China's financial statistics for July released on Wednesday showed a continued optimization of credit structure, with stronger lending support for key sectors and weaker areas of the economy.
By the end of July, the balance of inclusive loans to small and micro businesses stood at 35.05 trillion yuan (about 4.82 trillion U.S. dollars), an increase of 11.8 percent year-on-year. Medium- and long-term loans to the manufacturing sector reached 14.79 trillion yuan, up 8.5 percent from a year earlier.
Both growth rates outpaced the overall loan growth during the same period.
Loans to sectors such as technology, green development, inclusive finance, elderly care, and the digital economy also grew faster than total loans, indicating the ongoing structural improvement.
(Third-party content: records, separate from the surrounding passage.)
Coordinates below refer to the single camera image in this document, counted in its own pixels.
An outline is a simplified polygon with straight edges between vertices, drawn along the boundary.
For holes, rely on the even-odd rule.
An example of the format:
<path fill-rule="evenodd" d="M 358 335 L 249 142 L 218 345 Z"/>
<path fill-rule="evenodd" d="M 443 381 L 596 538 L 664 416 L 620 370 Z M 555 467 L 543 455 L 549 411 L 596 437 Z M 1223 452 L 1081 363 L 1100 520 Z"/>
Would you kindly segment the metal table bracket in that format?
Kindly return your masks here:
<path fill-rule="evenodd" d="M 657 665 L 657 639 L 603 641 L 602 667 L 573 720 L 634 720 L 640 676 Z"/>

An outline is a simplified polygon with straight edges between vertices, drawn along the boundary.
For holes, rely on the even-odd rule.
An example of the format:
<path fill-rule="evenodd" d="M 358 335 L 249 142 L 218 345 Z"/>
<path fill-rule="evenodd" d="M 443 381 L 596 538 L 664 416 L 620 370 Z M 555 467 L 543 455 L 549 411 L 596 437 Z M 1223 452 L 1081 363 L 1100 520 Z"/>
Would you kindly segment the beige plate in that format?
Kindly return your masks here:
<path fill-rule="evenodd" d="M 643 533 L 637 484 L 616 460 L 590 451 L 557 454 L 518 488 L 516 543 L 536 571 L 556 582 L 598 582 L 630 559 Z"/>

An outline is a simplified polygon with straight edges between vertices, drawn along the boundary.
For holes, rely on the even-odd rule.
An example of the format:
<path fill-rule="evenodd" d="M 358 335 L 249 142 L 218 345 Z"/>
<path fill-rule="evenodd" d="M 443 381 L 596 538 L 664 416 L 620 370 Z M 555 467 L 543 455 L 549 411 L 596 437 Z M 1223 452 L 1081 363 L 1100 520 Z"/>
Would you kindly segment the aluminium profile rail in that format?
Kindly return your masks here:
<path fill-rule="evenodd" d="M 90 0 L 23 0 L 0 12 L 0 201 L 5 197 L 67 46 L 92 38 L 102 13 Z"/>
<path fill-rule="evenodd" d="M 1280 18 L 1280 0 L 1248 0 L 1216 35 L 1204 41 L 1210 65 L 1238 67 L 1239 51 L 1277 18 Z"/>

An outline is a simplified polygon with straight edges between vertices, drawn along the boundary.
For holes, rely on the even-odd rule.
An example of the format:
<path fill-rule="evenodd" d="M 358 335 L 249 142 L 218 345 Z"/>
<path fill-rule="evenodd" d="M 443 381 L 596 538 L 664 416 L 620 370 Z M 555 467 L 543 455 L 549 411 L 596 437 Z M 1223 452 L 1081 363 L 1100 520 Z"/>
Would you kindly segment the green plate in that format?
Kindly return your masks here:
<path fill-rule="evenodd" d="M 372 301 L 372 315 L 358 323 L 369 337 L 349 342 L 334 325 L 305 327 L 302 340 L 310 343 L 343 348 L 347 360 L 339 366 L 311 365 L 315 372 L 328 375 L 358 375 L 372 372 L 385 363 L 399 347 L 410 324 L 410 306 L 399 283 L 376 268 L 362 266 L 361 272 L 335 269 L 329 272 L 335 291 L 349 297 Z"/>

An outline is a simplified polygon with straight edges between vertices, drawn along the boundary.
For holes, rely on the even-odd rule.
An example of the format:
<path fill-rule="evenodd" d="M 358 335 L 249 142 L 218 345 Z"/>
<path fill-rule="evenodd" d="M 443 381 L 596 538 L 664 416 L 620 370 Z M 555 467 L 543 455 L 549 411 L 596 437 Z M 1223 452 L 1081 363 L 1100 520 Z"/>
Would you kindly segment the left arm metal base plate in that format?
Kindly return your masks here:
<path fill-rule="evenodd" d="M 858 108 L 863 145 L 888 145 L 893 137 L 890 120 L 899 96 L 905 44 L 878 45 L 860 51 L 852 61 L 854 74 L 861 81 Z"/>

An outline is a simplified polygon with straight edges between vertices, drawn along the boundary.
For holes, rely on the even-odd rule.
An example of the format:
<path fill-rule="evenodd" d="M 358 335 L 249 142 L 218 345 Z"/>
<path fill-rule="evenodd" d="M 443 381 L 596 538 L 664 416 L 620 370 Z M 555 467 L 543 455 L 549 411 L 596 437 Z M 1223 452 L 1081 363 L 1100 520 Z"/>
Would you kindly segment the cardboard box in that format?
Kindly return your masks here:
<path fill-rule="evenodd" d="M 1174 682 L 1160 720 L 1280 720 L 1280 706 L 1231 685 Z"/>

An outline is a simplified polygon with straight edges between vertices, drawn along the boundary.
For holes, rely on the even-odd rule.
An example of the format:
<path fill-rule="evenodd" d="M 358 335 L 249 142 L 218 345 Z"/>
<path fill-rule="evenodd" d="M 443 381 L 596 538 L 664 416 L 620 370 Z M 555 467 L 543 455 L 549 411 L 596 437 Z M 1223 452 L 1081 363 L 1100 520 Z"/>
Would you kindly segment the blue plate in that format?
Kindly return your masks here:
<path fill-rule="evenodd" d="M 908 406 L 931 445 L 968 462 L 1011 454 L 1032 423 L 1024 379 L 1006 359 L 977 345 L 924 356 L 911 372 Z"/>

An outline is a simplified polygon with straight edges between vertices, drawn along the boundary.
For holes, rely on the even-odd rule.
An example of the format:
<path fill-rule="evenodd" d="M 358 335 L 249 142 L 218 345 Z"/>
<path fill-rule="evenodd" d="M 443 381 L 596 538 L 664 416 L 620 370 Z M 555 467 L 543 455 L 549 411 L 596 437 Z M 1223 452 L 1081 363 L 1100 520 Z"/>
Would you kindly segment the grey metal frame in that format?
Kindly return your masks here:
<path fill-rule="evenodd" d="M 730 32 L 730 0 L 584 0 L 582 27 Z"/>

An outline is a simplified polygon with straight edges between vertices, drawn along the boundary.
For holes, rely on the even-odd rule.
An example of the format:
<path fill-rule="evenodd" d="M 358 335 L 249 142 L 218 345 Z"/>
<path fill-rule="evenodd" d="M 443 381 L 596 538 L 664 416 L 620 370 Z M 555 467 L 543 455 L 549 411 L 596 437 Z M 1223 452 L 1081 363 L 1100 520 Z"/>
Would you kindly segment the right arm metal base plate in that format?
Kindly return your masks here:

"Since the beginning of this year, the guiding and leveraging effects of structural monetary policy tools have continued to strengthen. The capacity and willingness of financial institutions to support key sectors have continued to improve, with the effects becoming increasingly evident," said Dong Ximiao, chief researcher at Merchants Union Consumer Finance Company Limited (MUCFC).
In addition, loan interest rates remained near historic lows in July.
Newly issued corporate loans saw an average interest rate of about 3.2 percent, down roughly 45 basis points from a year earlier. Newly issued personal housing loans averaged around 3.1 percent, down about 30 basis points year-on-year.
"The low and declining interest rates reflect relatively ample credit supply, making it easier and more cost-effective for borrowers to secure bank financing. The reduction in financing costs also plays a positive role in boosting expectations and stimulating demand," Dong said.